Defines a group of any character (.).
Followed by a random character ‘.’
Followed by the original character’\1’
Followed by a random character ‘.’
Followed by the original character’\1’

character %>% 
  str_subset(pattern4)

## [1] "10101"   "pep1pep"

Answer #3e
“(.)(.)(.).\3\2\1”
Defines a group of two characters (..).
Followed by zero or more characters of any kind ’’.
Followed by the same three characters in reverse order ‘\3\2\1’.

character %>% 
  str_subset(pattern5)

## [1] "1239321" "pep1pep"

QUESTION 4

Construct regular expressions to match words that:

Answer #4a
Start and end with the same character.

#data to search for patterns
characterfinal<-data.frame('kedccdck', 'aaaa', 'abbb', 'ZuZ','abba',     
                           'pep','pepe','1212','church','eleven')

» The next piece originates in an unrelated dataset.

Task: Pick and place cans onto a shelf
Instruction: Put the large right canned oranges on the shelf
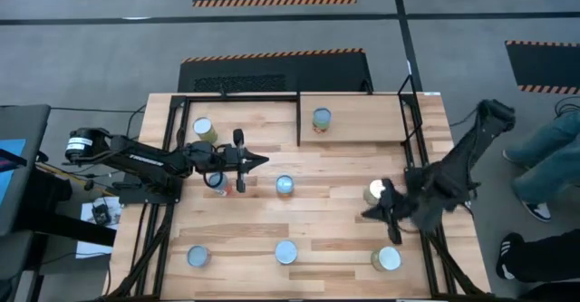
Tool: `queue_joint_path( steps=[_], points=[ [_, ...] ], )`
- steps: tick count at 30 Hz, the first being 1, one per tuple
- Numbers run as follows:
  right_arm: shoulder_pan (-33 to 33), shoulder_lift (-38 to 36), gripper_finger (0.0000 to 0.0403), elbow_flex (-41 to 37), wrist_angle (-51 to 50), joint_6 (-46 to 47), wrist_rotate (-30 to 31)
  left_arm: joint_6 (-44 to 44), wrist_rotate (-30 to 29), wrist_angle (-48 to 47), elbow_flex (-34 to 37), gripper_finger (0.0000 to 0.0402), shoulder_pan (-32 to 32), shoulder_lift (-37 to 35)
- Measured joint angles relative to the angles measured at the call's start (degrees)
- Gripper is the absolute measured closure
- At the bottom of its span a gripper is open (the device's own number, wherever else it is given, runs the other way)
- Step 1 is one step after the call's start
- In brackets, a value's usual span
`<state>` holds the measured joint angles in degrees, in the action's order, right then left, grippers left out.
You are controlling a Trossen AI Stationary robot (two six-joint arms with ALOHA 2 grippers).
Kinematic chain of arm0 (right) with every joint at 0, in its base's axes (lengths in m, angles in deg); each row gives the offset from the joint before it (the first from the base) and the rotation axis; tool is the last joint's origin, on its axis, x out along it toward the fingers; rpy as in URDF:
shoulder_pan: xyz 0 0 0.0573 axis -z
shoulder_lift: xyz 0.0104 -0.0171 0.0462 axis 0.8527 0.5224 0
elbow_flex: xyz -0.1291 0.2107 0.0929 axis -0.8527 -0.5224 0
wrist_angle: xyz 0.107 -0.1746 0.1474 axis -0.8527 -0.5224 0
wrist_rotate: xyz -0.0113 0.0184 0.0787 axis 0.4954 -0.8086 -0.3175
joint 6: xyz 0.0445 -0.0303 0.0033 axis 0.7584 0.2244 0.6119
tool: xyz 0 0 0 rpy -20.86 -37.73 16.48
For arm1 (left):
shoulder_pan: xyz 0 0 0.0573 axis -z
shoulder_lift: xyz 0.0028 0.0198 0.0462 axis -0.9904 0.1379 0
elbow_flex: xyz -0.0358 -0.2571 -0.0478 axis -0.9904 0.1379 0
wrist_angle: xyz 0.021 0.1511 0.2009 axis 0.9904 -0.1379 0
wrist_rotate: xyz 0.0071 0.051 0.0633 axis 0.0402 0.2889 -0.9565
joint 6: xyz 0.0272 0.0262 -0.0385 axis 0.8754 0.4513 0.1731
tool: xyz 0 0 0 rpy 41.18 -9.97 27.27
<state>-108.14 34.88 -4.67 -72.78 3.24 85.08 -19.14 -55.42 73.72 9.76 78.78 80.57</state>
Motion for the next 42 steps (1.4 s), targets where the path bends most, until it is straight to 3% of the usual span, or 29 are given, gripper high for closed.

pattern6 <- "^k.+k$|^a.+a$|^b.+b$|^c.+c$|^d.+d$|^e.+e$|^f.+f$|^g.+g$|^h.+h$
|^i.+i$|^j.+j$|^k.+k$|^l.+l$|^m.+m$|^n.+n$|^o.+o$|^p.+p$|^q.+q$|^r.+r$|^s.+s$
|^t.+t$|^u.+u$|^v.+v$|^w.+w$|^x.+x$|^y.+y$|^z.+z$"

characterfinal %>% 
  str_subset(pattern6)

## [1] "kedccdck" "aaaa"     "abba"     "pep"

Answer #4b
Contain a repeated pair of letters (e.g. “church” contains “ch” repeated twice.)

pattern7 <- "([A-Za-z][A-Za-z]).*\\1"

characterfinal %>% 
  str_subset(pattern7)

## [1] "kedccdck" "aaaa"     "pepe"     "church"

Answer #4c
Contain one letter repeated in at least three places (e.g. “eleven” contains three “e”s.)

pattern8 <- "([A-Za-z]).*\\1.*\\1"

characterfinal %>% 
  str_subset(pattern8)

## [1] "kedccdck" "aaaa"     "abbb"     "eleven"

Conclusion

String manipulation utilizing regular expression is a powerful tool.
When applied correctly, regular expressions can streamline code, be used in a
variety of different languages, ie r, python, and have a large number of use cases.